Я пожал плечами. В самом деле, что я мог думать? И от того, что услышал, голова кругом шла. Вдруг, впервые за весь разговор, меня осенило:
— Послушайте, холодильник-то привезли с дачи уже после смерти Леры!
— И что? — вскинулся Карасев.
— Просто так, вспомнил, — смутился я, — может, это важно.
— Может, и важно, — поддержал меня Макаров, — если ты скажешь еще что-либо о кресле, чайнике, тарелках…
— А что говорить? Это были любимые вещи Болеров, поэтому их и жалко…
— Это-то и важно, что — любимые. Значит, насыщенность и размеры их ауры были максимальные. Эти вещи пострадали в первую очередь. Следовательно…
— Вы, хотите сказать, что можно направленно, выборочно, на таком расстоянии срывать ауру? — воскликнул Георгий Михайлович. — Фантастика!

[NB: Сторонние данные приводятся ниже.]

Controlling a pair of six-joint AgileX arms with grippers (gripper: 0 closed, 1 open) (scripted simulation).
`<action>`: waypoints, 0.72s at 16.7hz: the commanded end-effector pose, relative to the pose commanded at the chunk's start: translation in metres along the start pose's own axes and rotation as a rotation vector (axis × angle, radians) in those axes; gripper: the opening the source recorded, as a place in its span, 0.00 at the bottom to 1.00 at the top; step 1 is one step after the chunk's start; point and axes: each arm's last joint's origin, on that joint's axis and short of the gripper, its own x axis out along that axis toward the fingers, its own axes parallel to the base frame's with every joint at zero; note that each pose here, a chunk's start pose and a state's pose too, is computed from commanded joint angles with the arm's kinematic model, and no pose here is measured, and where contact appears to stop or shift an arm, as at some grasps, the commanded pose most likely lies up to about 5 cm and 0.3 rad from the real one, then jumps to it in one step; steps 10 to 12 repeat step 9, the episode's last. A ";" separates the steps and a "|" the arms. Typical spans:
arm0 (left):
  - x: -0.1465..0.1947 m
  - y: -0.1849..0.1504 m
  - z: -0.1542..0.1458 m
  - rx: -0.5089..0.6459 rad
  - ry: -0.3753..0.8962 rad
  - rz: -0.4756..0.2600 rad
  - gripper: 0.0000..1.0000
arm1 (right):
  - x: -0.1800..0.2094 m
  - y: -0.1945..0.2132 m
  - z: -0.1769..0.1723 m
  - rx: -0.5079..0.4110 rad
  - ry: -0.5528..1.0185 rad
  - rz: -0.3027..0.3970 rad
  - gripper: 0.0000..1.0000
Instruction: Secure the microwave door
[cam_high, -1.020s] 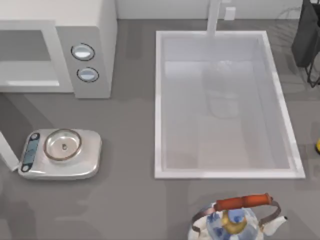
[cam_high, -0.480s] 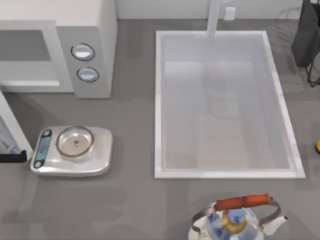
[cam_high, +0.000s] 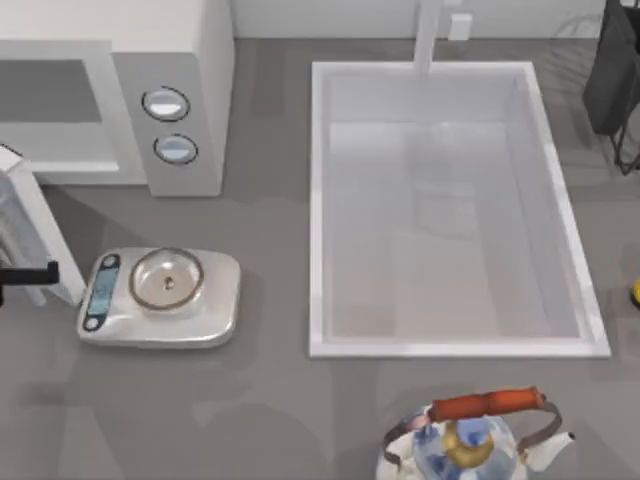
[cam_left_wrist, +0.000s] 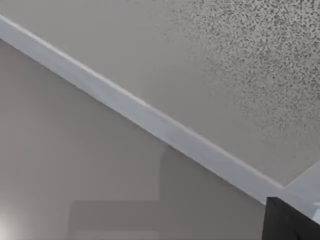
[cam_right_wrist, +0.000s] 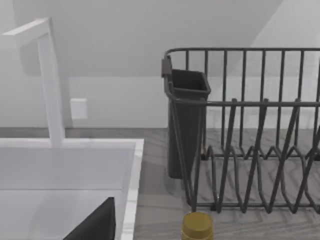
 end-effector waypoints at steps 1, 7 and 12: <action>0.010 0.000 0.006 0.000 0.009 -0.001 0.00 | 0.000 0.000 0.000 0.000 0.000 0.000 1.00; 0.056 -0.002 0.033 0.000 0.007 0.000 0.00 | 0.000 0.000 0.000 0.000 0.000 0.000 1.00; 0.058 -0.002 0.035 0.000 0.004 0.000 0.00 | 0.000 0.000 0.000 0.000 0.000 0.000 1.00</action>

— Я этого не утверждал, — возразил Макаров, — но пора бы нам выработать хотя бы пару гипотез. Речь-то идет не только о наших с вами, коллега, способностях и возможностях, но и о здоровье нашего друга. Согласитесь, что это стоит мыслительной энергии.
— Да-да-да, — привычно зачастил Карасев и вдруг замер, схватился за голову и требовательно воскликнул, — телефон!